Chancengleichheit im Wissenschaftssystem
Berlin: (hib/HAU) Bei den Bemühungen um Geschlechtergerechtigkeit im Wissenschaftssystem gab es in den vergangenen Jahren Fortschritte. Das Tempo der Entwicklung ist aber noch zu gering. In dieser Einschätzung waren sich die zu einer öffentlichen Anhörung im Ausschuss für Bildung, Forschung und Technikfolgenabschätzung am Mittwoch geladenen Sachverständigen einig. Ob Sanktionen der richtige Weg sind, um zu einem höheren Frauenanteil zu gelangen, blieb hingegen umstritten.

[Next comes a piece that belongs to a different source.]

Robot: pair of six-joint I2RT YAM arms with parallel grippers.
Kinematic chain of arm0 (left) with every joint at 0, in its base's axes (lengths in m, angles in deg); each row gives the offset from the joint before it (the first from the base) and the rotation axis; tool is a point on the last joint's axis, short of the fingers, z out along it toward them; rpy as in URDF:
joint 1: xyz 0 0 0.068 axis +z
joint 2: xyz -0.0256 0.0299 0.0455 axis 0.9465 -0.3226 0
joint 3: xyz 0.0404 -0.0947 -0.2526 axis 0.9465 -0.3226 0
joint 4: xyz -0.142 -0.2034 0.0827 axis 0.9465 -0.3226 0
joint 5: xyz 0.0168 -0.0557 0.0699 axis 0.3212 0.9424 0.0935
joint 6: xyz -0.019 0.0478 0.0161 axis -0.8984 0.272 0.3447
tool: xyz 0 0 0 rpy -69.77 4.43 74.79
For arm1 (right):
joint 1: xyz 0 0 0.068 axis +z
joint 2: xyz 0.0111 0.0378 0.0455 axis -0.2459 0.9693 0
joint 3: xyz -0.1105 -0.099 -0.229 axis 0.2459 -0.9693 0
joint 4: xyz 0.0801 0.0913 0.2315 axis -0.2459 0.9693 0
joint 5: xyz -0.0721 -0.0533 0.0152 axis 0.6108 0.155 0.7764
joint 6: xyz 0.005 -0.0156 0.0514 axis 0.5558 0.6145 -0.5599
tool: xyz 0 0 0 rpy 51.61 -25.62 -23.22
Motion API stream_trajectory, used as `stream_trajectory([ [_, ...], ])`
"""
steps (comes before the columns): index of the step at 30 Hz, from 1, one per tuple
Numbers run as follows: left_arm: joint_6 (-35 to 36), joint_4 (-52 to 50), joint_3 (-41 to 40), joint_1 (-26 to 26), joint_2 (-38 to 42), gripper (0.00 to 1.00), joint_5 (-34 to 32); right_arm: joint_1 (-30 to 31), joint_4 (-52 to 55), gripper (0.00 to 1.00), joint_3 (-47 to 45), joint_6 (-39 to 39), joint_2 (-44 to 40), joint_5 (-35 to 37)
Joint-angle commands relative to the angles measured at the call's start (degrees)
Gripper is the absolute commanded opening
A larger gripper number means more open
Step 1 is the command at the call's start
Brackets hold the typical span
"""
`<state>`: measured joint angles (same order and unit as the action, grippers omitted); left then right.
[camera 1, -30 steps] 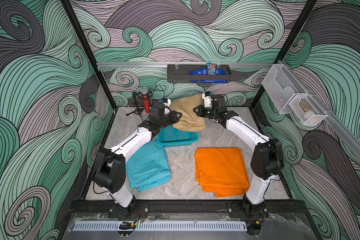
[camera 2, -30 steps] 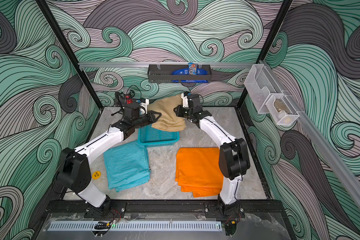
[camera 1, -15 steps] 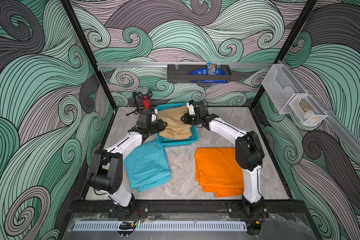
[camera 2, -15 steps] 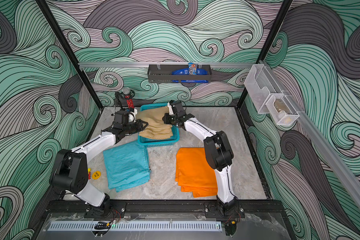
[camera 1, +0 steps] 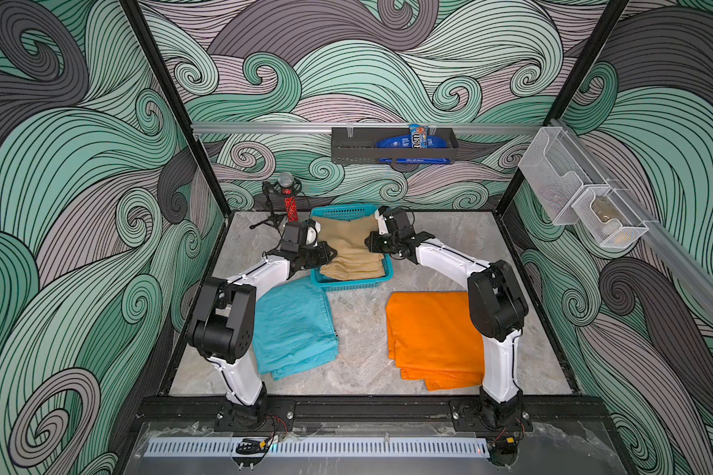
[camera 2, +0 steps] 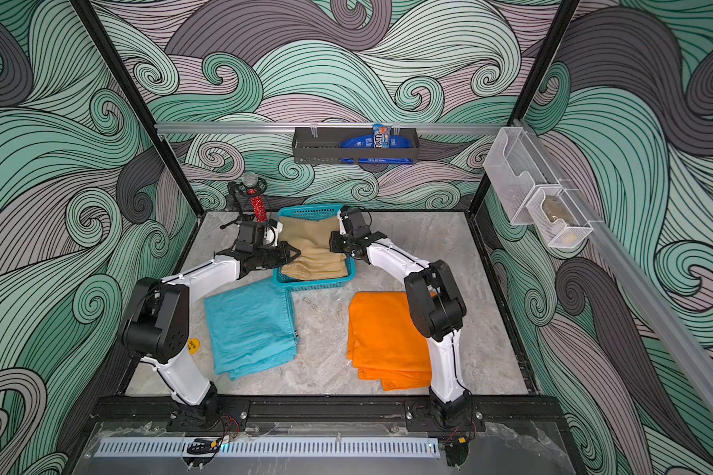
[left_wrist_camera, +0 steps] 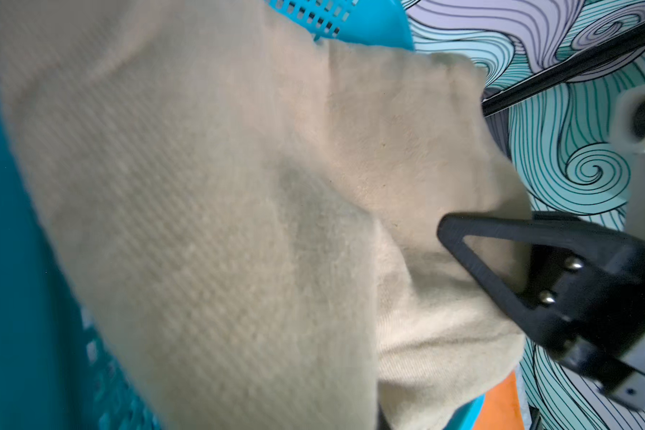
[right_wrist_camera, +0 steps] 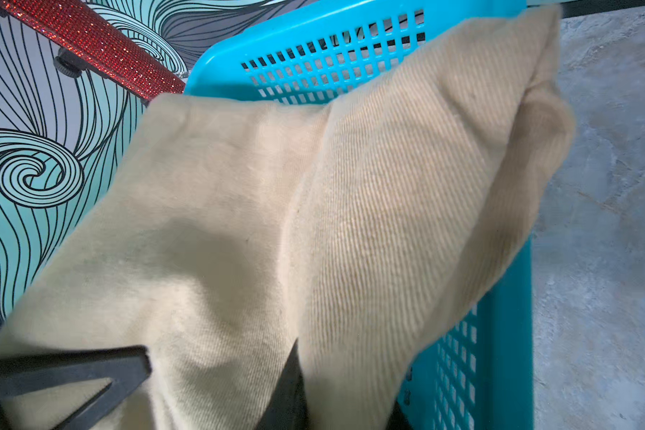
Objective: Put the folded long pants in the basket
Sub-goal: Place the long pant in the basket, then move the long pant to the center of the board.
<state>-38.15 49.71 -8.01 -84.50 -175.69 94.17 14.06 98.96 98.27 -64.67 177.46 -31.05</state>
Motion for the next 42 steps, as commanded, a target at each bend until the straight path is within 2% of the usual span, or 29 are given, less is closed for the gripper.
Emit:
stream_trajectory([
  [1,2.74,-4.16,2.77,0.92,-3.54,0.00,-5.33,-0.70,-2.00,0.00,0.65,1.83,-0.08,2.75],
  [3,3.15,-5.83,4.09,0.93,-5.15,0.03,-5.52,-0.70,-2.13,0.02,1.17,2.10,0.75,2.81],
  [4,3.35,-6.68,4.70,0.93,-5.55,0.15,-5.53,-0.65,-2.02,0.10,1.30,2.12,0.83,2.81],
  [6,3.40,-8.03,5.94,0.93,-5.79,0.45,-5.70,-0.69,-1.99,0.37,1.69,2.57,0.75,2.23],
  [9,2.94,-7.91,6.22,0.93,-3.93,0.63,-7.05,-0.74,-1.95,0.67,2.51,3.63,0.37,2.49],
  [11,2.58,-7.59,6.59,0.93,-2.42,0.71,-7.94,-0.99,-1.96,0.81,3.21,4.33,-0.02,2.58],
  [14,2.23,-7.99,8.06,0.92,-0.40,0.83,-8.56,-1.82,-2.00,0.83,3.96,4.60,-1.33,2.78],
  [15,2.22,-8.20,8.69,0.93,0.21,0.90,-8.52,-2.44,-1.94,0.83,3.95,4.65,-2.06,2.89],
  [16,2.17,-8.39,9.37,0.85,0.77,0.92,-8.35,-2.91,-1.87,0.84,3.90,4.69,-2.77,2.94],
  [17,2.04,-8.61,10.16,0.84,1.17,0.97,-8.17,-3.45,-1.91,0.98,3.59,4.75,-3.77,3.18],
  [25,1.78,-8.52,15.10,-0.26,4.15,0.99,-7.67,-8.40,4.50,1.00,-5.66,9.01,-14.95,4.51],
  [28,2.59,-8.48,16.36,-1.13,5.73,0.99,-8.73,-10.35,9.09,1.00,-14.47,9.72,-20.99,4.16],
  [31,4.04,-7.69,16.20,-2.61,7.88,0.99,-10.46,-10.87,12.64,0.95,-25.97,8.48,-27.86,3.74],
  [35,4.44,-4.63,13.32,-5.77,10.54,0.99,-7.16,-9.90,15.62,0.89,-40.78,3.94,-36.83,1.16],
  [39,1.47,-1.40,7.70,-11.70,12.52,0.98,-3.10,-7.40,17.31,0.87,-49.04,-1.00,-44.06,2.10],
  [42,-2.07,2.18,1.93,-16.26,14.22,0.98,-0.56,-7.38,16.73,0.89,-53.23,-3.99,-46.41,2.84],
])
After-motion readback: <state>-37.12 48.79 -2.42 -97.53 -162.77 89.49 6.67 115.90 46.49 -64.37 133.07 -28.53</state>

Der Bund verfügt aus Sicht von Jutta Dalhoff, Leiterin des GESIS-Bereichs Kompetenzzentrum Frauen in Wissenschaft und Forschung (CEWS), durchaus über Stellschrauben zur Schärfung der Instrumente der Gleichstellung. Beim Pakt für Forschung und Innovation beispielsweise zeigten die Monitoringberichte zur Gleichstellung der vergangenen Jahre deutlich, was verändert werden müsste. Konsequenzen daraus würden aber nicht gezogen. Der Bund könne hier bei den außeruniversitären Forschungseinrichtungen als größter Mittelgeber durchaus Einfluss nehmen, befand Dalhoff. Eingehend auf das Professorinnenprogramm, das aus ihrer Sicht „modifiziert weitergeführt werden sollte“, forderte sie, Bund und Länder müssten in ihren Förderrichtlinien mehr Verbindlichkeit schaffen. Verbindlichkeit dahingehend, dass die Hochschulen verpflichtet werden, dass durch das Professorinnenprogramm veränderte Gerüst auch mit eigenen Mitteln aufrechtzuerhalten.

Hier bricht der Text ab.